Tuesday, March 25, 2014

#971: Kary Mullis


Kary Mullis is a Nobel prize-winning biochemist, best known for developing the polymerase chain reaction (PCR), which is without doubt one of the most important tools in molecular biology. Outside his field of expertise, however, Mullis adheres to a range of insane pseudoscientific views and conspiracy theories, thus illustrating that it is, in fact, possible to make significant contributions to science without knowing much about how it actually works, I suppose. Among his positions you will find:

- AIDS Denialism; Mullis is fan and friend of AIDS denialist Peter Duesberg, and shares the belief that AIDS is a conspiracy involving the government, scientists, and environmentalists (the role of the latter is described in his book Dancing Naked in the Mind Field). Mullis also wrote the foreword to the book What If Everything You Thought You Knew About AIDS Was Wrong? by Christine Maggiore, a famous HIV-positive AIDS denialist who, along with her daughter, later died of AIDS. The effects of the actions of Mullis and his ilk are described here; the article also adds the Foo Fighters to the list of AIDS denialists – no, they’re not scientists, of course, but denialist groups can’t really make that distinction and survive (see for instance this excellent article on how Intelligent Design creationists are drawn to HIV denialism).
- Alien abductions; Mullis writes of having once spoken to a glowing green raccoon, later speculating that the raccoon “was some sort of holographic projection and … that multidimensional physics on a macroscopic scale may be responsible.” He was also using LSD at the time, but when he weighted the hypotheses the multi-dimensional alien projection clearly won out.
- Aliensdidit in general; Mullis has argued that the Urantia Book provides scientific foreknowledge, pointing out that “several scientific developments, unexpected in 1955, reported in 2005 in Science and Nature [...] were somehow described rather precisely already in the Urantia Book.” (Forgetting to note that the book’s predictions are far less accurate than the conjectures made in most other science fiction of the 50s).

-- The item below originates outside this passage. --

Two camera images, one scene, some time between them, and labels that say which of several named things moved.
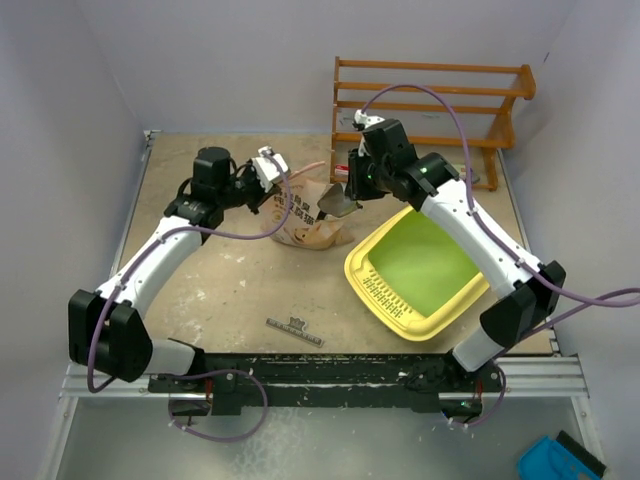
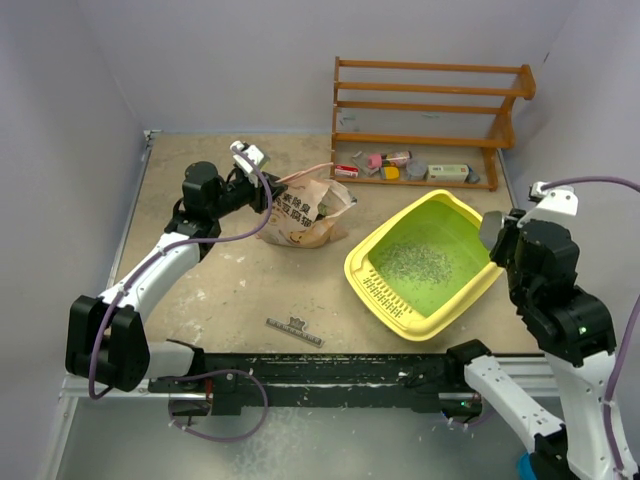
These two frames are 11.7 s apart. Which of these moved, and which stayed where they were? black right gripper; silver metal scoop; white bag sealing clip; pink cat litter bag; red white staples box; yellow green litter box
Moved: silver metal scoop; black right gripper
Stayed: pink cat litter bag; white bag sealing clip; red white staples box; yellow green litter box

In short, Mullis is a prime example of a victim of the Nobel Disease, a diagnosis based on the observation that many Nobel-prize winning scientists have become notoriously prone to crankery and pseudoscience in their later years.

Diagnosis: Madman and pseudoscientist, who is trying to make damn sure that – after a huge, positive start – his overall contributions to humanity shall be overall negative. Often cited as an authority by cranks (regardless of the fact that he has no expertise in the relevant fields) – indeed, Mullis’s name undeniably adds a sheen of legitimacy to a range of pseudoscience projects – and thus not without rather significant influence.